君をひたすら傷つけて
「このリビングはまりえの影響だと思うの。まりえが日本に帰ってもそのままなの。私もリズも変えるつもりもないの」

 まりえはこのリビングに可愛らしいものをたくさん置いてくれていた。小さな花瓶にはいつも小さな花が活けられてある。リズが撮影の帰りに持ってくることが多いので、花瓶が空になることはない。まりえが居たら時間が止まったとしか思えないくらいに何も変わってない。
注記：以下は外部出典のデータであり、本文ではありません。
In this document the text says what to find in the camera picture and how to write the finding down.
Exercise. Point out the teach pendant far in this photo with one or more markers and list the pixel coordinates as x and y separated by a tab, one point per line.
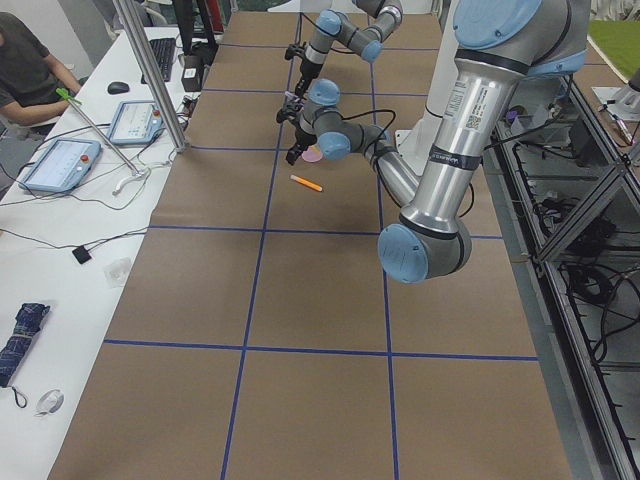
135	123

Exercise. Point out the teach pendant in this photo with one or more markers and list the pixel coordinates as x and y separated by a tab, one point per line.
135	123
62	166

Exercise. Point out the aluminium side frame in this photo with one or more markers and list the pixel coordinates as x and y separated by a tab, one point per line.
570	159

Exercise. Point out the clear round object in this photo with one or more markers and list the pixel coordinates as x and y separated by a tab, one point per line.
49	403

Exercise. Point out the folded blue umbrella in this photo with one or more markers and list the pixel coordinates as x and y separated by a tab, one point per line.
28	321

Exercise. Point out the clear plastic cup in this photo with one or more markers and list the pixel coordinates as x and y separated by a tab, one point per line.
117	272

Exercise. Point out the orange marker pen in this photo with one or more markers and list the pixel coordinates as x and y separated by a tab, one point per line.
307	183

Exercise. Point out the small brown box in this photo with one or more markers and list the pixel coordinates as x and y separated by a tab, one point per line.
192	73

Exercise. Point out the teach pendant near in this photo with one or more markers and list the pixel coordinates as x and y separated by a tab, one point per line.
62	166

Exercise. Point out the black keyboard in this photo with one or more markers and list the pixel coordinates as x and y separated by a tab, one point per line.
164	51

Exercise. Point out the aluminium frame post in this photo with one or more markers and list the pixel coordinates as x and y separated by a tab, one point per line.
146	60

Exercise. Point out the thin metal rod stand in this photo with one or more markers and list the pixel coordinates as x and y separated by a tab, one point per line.
137	173

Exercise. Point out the small black puck device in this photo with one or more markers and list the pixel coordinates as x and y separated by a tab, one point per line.
81	254

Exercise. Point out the purple marker pen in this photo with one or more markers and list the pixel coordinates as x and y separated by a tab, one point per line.
292	97

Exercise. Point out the seated person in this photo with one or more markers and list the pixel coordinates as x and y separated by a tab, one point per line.
30	78

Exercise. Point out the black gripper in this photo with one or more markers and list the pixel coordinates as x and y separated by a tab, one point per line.
304	73
299	137

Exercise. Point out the black computer mouse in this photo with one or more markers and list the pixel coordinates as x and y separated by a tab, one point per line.
118	87

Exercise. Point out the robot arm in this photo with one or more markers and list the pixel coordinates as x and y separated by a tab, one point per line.
333	26
500	43
「まりえさんは雅にとってもリズにとっても大事な人だったんだ」

「本当に大事なの。今でも、たまに電話とかはしているの。でも、時差があるからそんなに出来ないけど」

「まりえさんも雅のことを大事に思っていると思うよ。雅を見ていれば分かる。彼女が帰った後、かなり寂しそうだったから心配した。でも、彼女が帰国したから雅との時間が増えたんだよな。俺にとってはキューピットだね」

 まりえが帰国して一人で食事をするよりは一緒にとアルベールが誘ってくれたのがこの関係の始まりだった。そう考えるとまりえはアルベールの言うとおりキューピットなのかもしれない。

「アルベールが居てくれてよかったと思う。まりえは私の中に深く入り込んでいたから、帰国後は本当に寂しかった」

「少しでも代わりになれたならそれでいいよ」

 準備が終わって出たのはそれからしばらくしてからだった。アルベールは私が手に持っているバッグを手に取るとニッコリと笑った。そして、バッグを持っていた手をそっと手で包みキュッと握りしめた。